Although the Straits are one hundred miles across, that leaves little room for a sailing ship to beat and tack in. There is a channel of deep water running through the center of the Straits where the currents are less deadly. The sweep of the Pacific meets the rushing tides of the Indian Ocean. Mountainous promontories rise on the coast of South Australia and the jutting saw-toothed coast of Tasmania guards the southern end of the straits. Baffling winds and treacherous cross currents stirred by the vortex of waters from three oceans, the Pacific, Indian and Antarctic meeting, make sailing dangerous. Sometimes the wind dies suddenly shut off by a mountain range only to kick up again in a fury from an opposite direction. It is no feat at all for steam vessels to go through the Straits but a sailing ship is at the mercy of the winds and tides.
Almost like magic the land loomed larger and larger, until the blue haze faded and we could distinguish Wilson Promontory. It looked like a huge whale asleep on the water. It was about four bells in the evening and the tropic light was rapidly fading into a soft gray.

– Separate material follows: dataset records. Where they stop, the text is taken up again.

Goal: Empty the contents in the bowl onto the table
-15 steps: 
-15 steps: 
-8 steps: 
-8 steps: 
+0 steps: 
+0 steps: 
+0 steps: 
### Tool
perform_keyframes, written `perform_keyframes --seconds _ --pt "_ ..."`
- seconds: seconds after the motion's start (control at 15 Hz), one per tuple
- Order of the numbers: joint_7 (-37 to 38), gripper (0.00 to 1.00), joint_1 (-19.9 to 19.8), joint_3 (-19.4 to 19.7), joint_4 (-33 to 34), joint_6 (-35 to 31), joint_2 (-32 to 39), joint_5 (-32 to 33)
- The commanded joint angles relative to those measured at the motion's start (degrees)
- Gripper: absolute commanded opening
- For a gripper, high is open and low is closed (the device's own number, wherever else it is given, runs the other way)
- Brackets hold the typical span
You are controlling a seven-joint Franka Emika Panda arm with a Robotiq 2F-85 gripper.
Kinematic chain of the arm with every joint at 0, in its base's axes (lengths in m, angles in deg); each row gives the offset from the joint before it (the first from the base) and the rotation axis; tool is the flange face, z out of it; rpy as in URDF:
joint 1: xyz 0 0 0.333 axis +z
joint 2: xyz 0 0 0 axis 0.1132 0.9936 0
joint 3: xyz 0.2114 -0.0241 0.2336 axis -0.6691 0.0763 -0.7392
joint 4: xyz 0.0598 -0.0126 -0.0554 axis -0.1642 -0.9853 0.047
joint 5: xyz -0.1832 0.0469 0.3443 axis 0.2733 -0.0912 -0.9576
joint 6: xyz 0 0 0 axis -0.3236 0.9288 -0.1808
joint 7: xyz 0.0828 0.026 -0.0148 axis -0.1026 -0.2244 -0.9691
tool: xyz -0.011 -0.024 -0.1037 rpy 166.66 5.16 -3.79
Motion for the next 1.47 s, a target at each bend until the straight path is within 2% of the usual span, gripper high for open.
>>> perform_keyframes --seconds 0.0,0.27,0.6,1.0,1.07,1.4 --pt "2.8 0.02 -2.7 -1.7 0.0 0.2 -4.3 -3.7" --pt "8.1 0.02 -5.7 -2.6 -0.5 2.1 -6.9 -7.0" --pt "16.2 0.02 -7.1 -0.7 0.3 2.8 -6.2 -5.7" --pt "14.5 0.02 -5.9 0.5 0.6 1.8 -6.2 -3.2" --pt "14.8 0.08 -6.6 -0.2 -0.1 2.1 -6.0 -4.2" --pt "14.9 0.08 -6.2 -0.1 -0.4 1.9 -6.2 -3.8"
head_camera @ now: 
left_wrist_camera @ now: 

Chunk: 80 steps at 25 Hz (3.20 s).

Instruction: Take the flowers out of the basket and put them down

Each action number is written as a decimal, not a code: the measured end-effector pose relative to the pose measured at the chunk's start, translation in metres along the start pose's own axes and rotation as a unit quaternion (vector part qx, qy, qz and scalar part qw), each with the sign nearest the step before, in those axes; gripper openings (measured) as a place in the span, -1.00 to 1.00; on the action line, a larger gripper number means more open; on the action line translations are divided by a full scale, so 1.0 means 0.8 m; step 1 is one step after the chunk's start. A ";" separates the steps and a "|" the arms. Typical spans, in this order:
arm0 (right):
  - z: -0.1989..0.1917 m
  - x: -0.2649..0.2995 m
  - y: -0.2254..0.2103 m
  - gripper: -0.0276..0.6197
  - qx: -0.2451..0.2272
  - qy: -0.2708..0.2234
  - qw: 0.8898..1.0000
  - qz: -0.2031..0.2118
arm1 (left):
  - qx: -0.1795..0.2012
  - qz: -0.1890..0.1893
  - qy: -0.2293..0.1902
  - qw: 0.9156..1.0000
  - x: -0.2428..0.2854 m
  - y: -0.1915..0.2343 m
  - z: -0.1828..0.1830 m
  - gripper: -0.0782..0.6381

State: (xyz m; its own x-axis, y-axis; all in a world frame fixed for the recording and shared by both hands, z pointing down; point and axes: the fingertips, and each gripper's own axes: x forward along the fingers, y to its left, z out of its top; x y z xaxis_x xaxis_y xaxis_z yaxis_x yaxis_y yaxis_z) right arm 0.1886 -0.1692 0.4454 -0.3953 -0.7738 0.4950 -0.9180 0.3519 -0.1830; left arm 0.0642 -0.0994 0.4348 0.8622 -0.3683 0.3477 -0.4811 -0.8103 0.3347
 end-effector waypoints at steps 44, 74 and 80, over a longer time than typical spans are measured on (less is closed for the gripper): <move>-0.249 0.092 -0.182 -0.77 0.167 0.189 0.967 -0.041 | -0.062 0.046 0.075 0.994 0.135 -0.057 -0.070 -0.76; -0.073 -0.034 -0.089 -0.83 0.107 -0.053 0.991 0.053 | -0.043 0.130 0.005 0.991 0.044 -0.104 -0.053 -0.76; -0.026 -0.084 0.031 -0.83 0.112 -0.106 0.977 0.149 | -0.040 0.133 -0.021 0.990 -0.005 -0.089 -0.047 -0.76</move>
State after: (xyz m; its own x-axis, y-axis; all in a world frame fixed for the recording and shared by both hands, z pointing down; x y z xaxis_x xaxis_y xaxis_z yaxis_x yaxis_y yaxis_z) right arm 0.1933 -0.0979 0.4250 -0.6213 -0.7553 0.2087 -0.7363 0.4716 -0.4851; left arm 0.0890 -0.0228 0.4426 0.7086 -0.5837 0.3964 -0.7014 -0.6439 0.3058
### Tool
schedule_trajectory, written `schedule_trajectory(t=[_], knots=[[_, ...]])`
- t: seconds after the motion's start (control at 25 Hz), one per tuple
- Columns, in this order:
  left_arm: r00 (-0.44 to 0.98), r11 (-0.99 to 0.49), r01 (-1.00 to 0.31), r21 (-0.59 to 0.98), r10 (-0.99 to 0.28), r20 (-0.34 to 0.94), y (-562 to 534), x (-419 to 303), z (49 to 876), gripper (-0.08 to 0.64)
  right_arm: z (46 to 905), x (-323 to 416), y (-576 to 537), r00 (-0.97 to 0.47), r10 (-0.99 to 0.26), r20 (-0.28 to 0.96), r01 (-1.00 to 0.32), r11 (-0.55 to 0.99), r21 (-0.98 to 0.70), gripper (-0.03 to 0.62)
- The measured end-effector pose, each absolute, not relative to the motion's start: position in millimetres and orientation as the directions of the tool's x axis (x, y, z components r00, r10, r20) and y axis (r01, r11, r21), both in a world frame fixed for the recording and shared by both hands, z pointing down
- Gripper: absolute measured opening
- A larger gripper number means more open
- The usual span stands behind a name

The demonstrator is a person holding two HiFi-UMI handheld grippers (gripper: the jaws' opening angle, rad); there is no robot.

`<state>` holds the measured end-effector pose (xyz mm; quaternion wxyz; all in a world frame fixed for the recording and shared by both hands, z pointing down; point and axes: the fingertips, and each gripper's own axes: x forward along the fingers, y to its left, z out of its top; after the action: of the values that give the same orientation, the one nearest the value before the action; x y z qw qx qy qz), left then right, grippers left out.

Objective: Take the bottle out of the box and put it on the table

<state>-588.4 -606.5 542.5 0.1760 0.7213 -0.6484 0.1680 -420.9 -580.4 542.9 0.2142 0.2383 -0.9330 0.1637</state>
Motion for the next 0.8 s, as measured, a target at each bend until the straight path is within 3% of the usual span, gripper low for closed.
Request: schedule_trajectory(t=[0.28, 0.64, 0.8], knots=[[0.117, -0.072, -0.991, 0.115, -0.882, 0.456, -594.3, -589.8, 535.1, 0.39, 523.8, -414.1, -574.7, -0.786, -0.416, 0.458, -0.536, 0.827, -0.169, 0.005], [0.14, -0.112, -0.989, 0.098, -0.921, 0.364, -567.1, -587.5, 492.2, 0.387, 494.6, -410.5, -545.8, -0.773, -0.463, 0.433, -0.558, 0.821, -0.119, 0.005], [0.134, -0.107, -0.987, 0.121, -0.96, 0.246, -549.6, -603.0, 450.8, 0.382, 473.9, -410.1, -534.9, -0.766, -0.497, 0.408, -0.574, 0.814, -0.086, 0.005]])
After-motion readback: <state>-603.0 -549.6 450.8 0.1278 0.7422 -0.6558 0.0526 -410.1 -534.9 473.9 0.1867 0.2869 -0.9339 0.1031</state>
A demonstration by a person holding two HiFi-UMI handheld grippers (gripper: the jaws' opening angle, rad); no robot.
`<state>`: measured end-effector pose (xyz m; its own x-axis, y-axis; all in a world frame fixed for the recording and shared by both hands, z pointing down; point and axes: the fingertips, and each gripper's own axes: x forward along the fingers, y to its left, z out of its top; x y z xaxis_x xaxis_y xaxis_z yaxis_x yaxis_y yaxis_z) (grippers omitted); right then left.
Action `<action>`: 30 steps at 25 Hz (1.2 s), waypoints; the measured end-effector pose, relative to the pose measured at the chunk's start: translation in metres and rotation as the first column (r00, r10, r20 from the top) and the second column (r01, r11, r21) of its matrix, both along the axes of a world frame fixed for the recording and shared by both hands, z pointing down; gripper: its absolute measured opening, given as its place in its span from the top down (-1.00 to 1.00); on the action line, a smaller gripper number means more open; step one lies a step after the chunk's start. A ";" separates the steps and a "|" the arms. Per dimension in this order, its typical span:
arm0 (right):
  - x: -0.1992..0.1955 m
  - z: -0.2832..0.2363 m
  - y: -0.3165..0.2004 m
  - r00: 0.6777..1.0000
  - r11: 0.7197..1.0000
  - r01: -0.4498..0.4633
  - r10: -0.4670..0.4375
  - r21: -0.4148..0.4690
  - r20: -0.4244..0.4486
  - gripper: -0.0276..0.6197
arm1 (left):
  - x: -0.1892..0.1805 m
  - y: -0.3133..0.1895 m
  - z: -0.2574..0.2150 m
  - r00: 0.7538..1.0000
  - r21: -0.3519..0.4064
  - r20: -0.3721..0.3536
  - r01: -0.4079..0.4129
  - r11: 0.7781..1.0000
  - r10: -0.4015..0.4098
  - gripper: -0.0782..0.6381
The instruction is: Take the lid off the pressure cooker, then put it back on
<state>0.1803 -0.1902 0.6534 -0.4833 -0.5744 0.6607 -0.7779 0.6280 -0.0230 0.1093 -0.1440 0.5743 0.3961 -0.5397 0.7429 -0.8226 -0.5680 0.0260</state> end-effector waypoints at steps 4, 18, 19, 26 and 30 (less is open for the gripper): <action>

“Clew in the topsails! Sheet home the jibs!” called Father suddenly. It isn’t just duty that makes sailors over-eager to hasten a ship’s arrival in port. They are contented until they sight land and then they become restless.
“A sailorman can sniff a drink in the wind a hundred miles out to sea,” Stitches declared.
In less than five minutes the topsails were fast and only the flying jib was set. Father went aloft with his binoculars. Far off to leeward I saw a vermilion-colored lightship jerking at its anchorage near the shore.
Eight bells struck! The watch changed. The moaning of buoys came out of the darkness to warn us of reefs and shallow water.
I ascended the mast to be near Father.
“You turn in, Joan. If any trouble comes, keep out of the way, do you hear?”